It is important to note that subtyping is not the same as inheritance from object-oriented languages, as subtyping is the relationship between types or interfaces whereas inheritance is the relationship between implementations. In some object-oriented languages, subtyping is called interface inheritance while inheritance is referred to implementation inheritance.

// rust example

trait Supertype {
    fn id(self: Self) -> Self;
}

fn identity<S: Supertype>(term: S) -> S {
    return term.id();
}

struct IntegerSubtype(u8);

impl Supertype for IntegerSubtype {
    fn id(self: Self) -> Self {
        return IntegerSubtype(self.0);
    }
}

struct BooleanSubtype(bool);

impl Supertype for BooleanSubtype {
    fn id(self: Self) -> Self {
        return BooleanSubtype(self.0);
    }
}

fn main() {
    let integer_term = IntegerSubtype(1);
    let integer_term = identity(integer_term);

    let boolean_term = BooleanSubtype(true);
    let boolean_term = identity(boolean_term);
}

Dependent Type

Dependent types are types that depend on other types or values. Parametric polymorphism is a form of dependent typing, as types depend on other types, but this is not the whole picture. A dependent type may depend on other types and on values.

A useful way to consider dependent types is given a type `T<U, n>` where `T` is the type, `U` is a type parameter, and `n` is a value parameter to `T`, "for every possible type `U` and every possible value `n`, there exists a distinct type `T<U, n>`. Reread that last sentence. Now read it again.
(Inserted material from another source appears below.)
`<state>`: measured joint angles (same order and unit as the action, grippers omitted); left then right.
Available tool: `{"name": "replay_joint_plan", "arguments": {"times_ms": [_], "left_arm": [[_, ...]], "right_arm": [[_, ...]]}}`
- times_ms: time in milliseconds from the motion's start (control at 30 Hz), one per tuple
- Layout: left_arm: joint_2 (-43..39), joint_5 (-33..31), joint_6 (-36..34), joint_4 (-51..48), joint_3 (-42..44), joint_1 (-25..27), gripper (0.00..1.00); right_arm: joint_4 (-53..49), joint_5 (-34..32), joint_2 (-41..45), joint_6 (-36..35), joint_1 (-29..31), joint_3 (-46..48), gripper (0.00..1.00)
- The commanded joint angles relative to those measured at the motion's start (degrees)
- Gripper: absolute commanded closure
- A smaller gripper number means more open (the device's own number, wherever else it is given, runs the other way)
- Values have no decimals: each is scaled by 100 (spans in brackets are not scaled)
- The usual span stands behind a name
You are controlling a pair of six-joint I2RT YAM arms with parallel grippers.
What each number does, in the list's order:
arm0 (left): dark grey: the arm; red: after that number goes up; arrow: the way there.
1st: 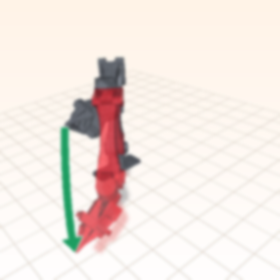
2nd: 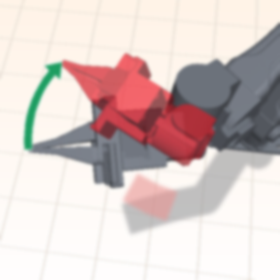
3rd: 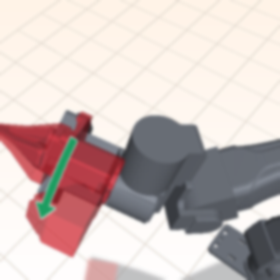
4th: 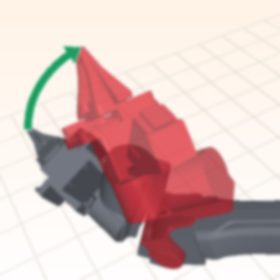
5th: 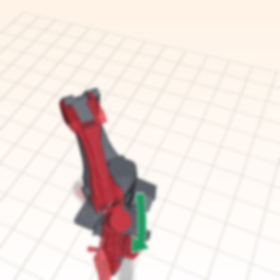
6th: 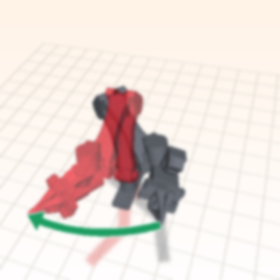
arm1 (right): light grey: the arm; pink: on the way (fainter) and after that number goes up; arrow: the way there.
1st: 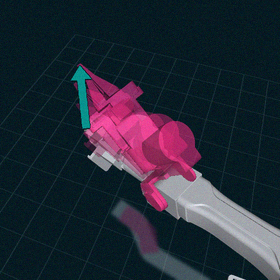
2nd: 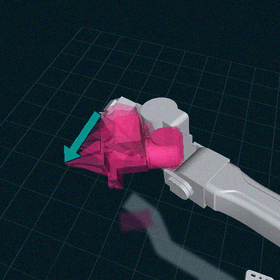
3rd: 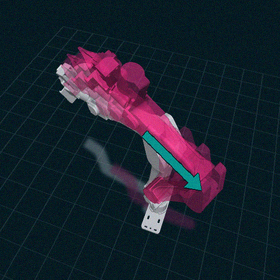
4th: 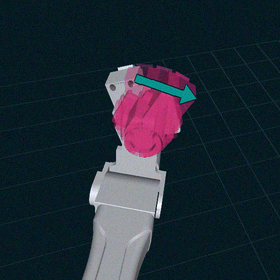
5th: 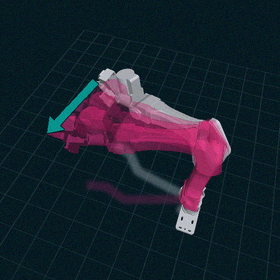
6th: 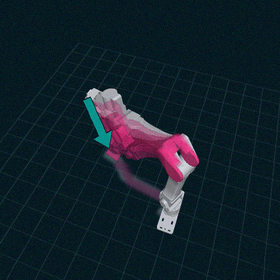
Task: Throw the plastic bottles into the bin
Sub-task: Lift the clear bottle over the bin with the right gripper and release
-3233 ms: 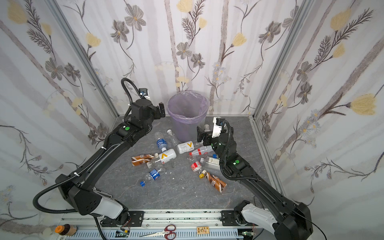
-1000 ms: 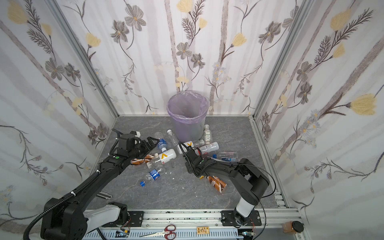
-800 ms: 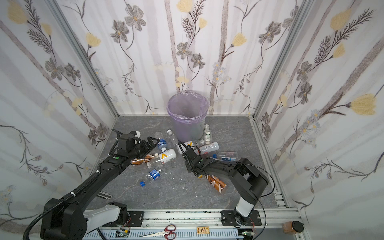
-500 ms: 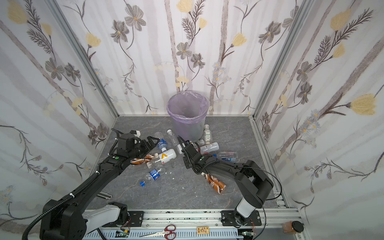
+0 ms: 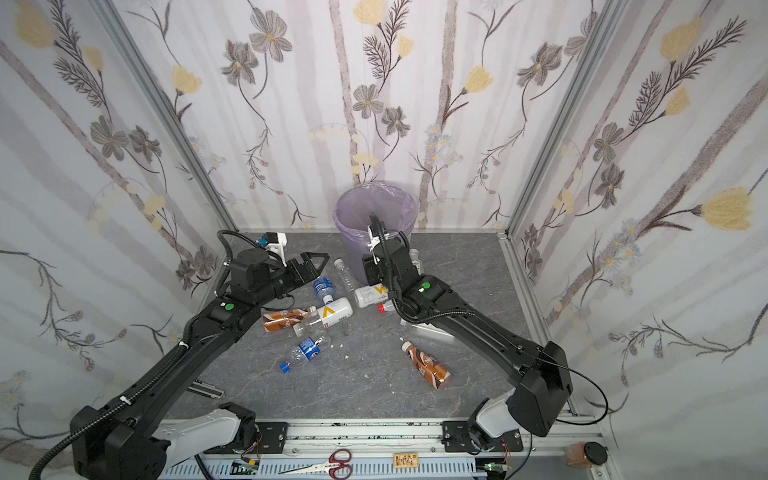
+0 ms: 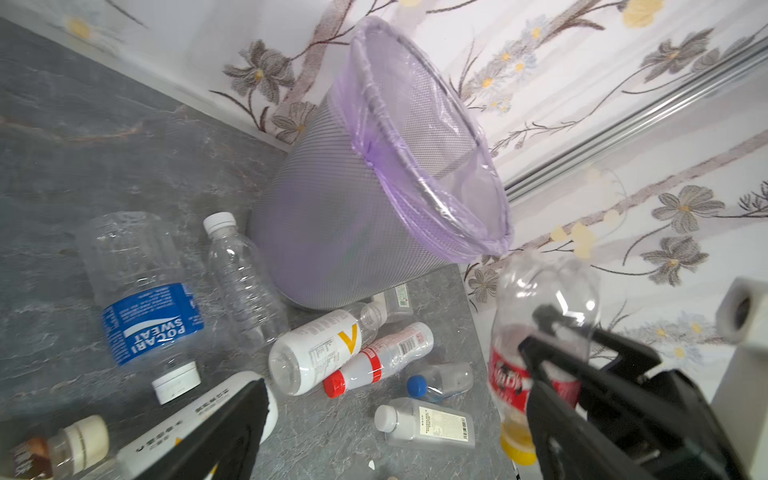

There are very few languages that have true dependent typing. Coq, Idris, Agda, Lean, and a few others contain dependent types. These are often considered too far into theory territory, though they carry unique benefits in terms of program correctness, compile-time formal verification, and theorem proving.

Rust has a rudimentary form with its "const generic" system, but this is not a fully realized dependent type.

In the examples below, the Rust code used is pseudocode, meant to mimic the syntax of Rust but with dependent types for the sake of demonstration. Notice the return type and how it contains a value expression. In the example, `T` is the internal type of a vector `Vec` and `n` is its length.

// pseudo-rust example

type Vec<T, n>; // ..

fn append(
    lhs: Vec<T, n>,
    rhs: Vec<T, m>
) -> Vec<T, n + m> {
    // ..
}

/- lean example -/

inductive Vect (α : Type u) : Nat → Type u where
    | nil : Vect α 0
    | cons : α → Vect α n → Vect α (n + 1)

Theorem Proving

This section is much less concrete, both because this is the topic of thousands of pages in academic papers and because my personal understanding of this is not fully developed. Instead the objective is to present the value of such systems from a high level.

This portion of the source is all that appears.